A limitation in this study was the presence of an observer during the client-provider interaction, which might have improved provider performance, as well as reduced client openness, in response to the fact that they are being observed. However, it has been demonstrated that the effect of the presence of an observer is short-lived, falling steadily to the usual situation before observation started [25]. Given the poor performance by the providers, the presence of the observer did not seem to affect their routine provision of antenatal care.

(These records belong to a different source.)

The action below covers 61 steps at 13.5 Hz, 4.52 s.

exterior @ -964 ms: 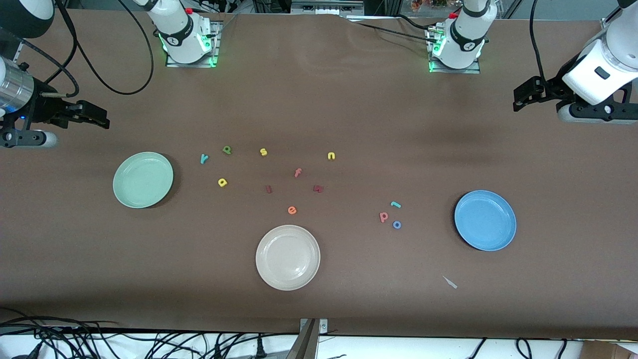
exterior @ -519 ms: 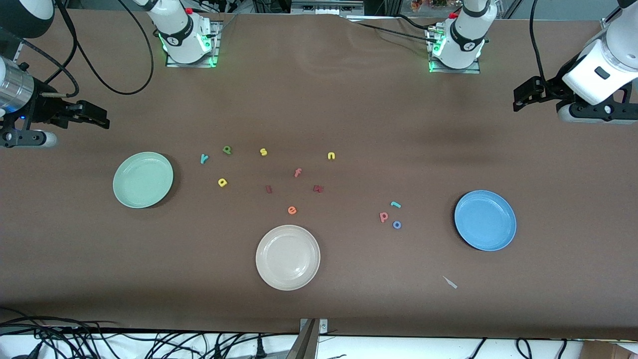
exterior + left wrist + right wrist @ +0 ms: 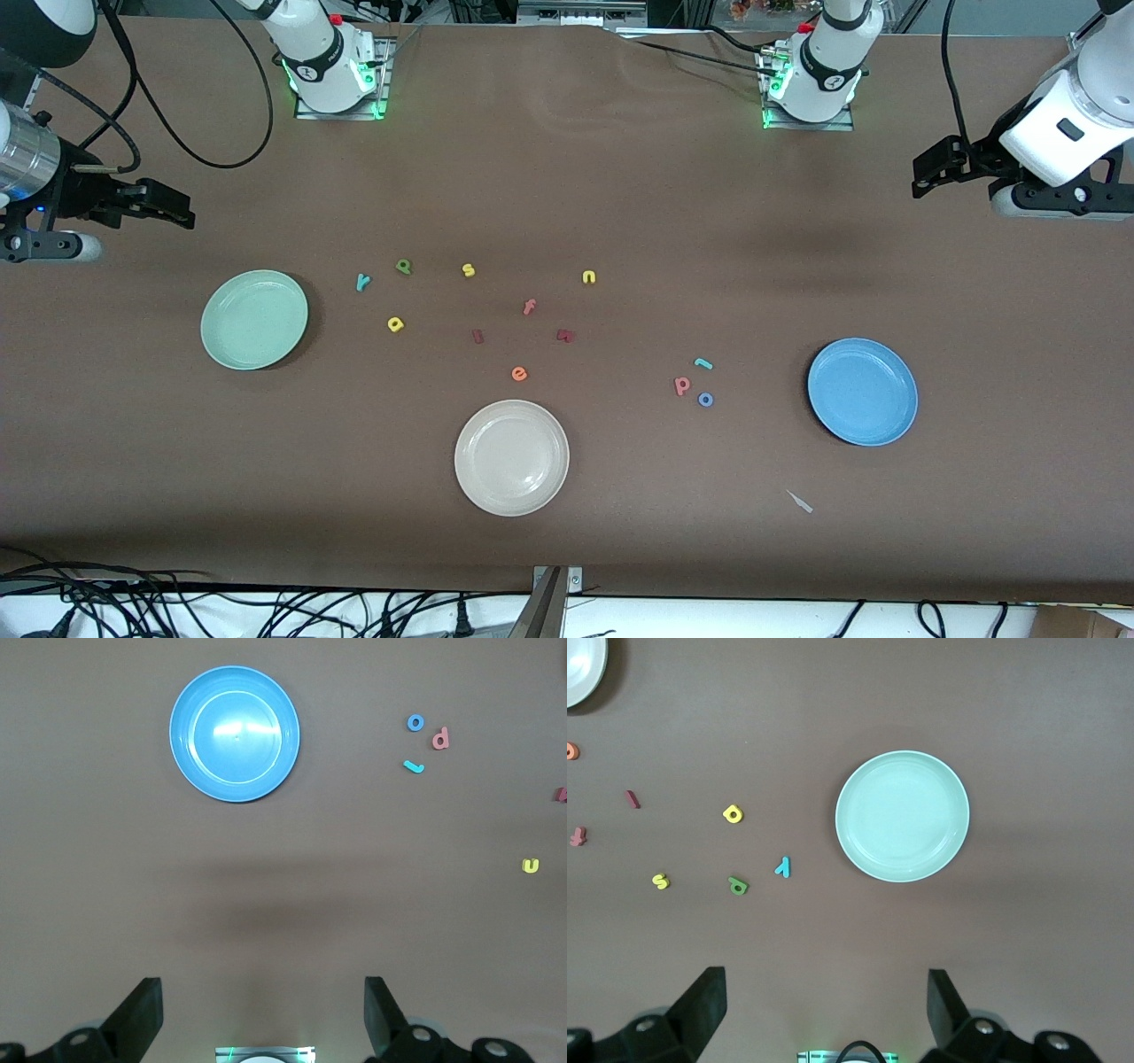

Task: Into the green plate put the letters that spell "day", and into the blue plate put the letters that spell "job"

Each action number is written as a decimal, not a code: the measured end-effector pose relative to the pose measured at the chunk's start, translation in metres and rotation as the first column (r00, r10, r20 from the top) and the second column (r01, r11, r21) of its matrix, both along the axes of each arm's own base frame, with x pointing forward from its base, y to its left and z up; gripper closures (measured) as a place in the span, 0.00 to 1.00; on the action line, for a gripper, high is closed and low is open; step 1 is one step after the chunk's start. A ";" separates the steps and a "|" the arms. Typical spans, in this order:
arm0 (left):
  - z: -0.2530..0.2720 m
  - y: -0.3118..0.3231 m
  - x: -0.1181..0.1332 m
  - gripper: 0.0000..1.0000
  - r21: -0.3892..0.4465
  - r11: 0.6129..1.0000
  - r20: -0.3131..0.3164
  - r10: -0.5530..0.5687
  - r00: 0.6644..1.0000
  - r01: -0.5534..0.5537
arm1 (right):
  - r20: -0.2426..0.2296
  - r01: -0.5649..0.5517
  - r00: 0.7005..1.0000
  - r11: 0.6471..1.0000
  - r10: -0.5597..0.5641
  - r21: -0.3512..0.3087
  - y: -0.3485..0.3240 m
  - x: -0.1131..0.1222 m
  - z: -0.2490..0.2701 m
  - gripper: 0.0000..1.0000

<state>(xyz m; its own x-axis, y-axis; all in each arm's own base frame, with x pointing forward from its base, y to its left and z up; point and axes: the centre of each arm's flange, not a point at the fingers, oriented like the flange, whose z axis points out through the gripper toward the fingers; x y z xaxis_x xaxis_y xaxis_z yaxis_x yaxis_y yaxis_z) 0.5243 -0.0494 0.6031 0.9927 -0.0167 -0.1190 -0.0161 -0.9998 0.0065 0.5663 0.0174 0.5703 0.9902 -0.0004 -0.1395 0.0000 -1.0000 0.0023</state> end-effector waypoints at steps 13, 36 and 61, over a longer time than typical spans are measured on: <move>0.000 0.000 0.000 0.00 0.000 1.000 0.000 0.000 1.000 0.000 | 0.000 0.000 1.000 1.000 0.000 0.000 0.000 0.000 0.000 0.00; 0.000 0.000 0.000 0.00 0.000 1.000 0.000 -0.001 1.000 0.001 | 0.000 0.000 1.000 1.000 0.000 0.000 0.000 0.000 0.000 0.00; 0.007 0.001 0.009 0.00 -0.003 1.000 0.019 0.002 1.000 -0.002 | -0.001 0.000 1.000 1.000 0.000 0.000 0.000 0.000 0.000 0.00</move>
<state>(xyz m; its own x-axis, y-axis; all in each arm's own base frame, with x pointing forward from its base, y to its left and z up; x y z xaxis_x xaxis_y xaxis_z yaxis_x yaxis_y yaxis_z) 0.5334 -0.0486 0.6101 0.9948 -0.0147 -0.1005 -0.0139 -0.9999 0.0090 0.5663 0.0173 0.5701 0.9901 -0.0005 -0.1402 -0.0002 -1.0000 0.0023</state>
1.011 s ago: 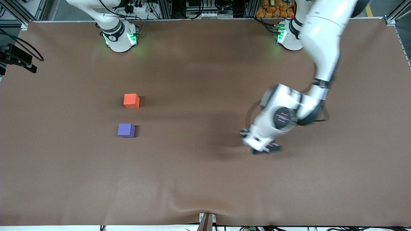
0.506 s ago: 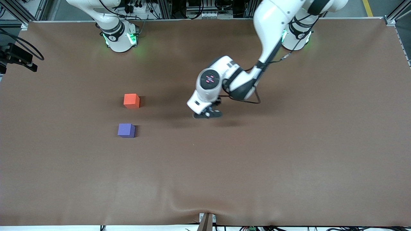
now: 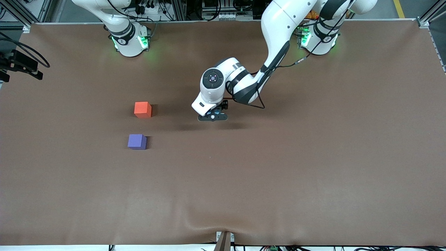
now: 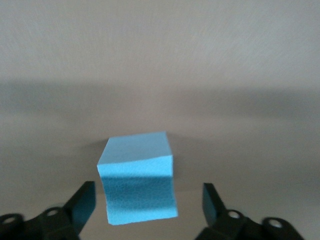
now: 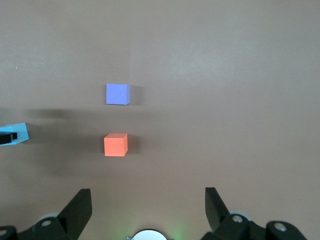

In this study, we conclude that there is suboptimal quality of counselling during antenatal care on pregnancy danger signs. In order to equip pregnant women within the community to make timely decisions for seeking care when a complication arises, the situation needs to be improved. Supportive supervision to all cadres of antenatal care providers should be made to enhance counselling of pregnancy danger signs. Nurse auxiliaries should be encouraged and given chance for further training and upgrading to improve their performance and increase human resource for health available in rural areas, where multiple types of care cadres are likely to be more limited.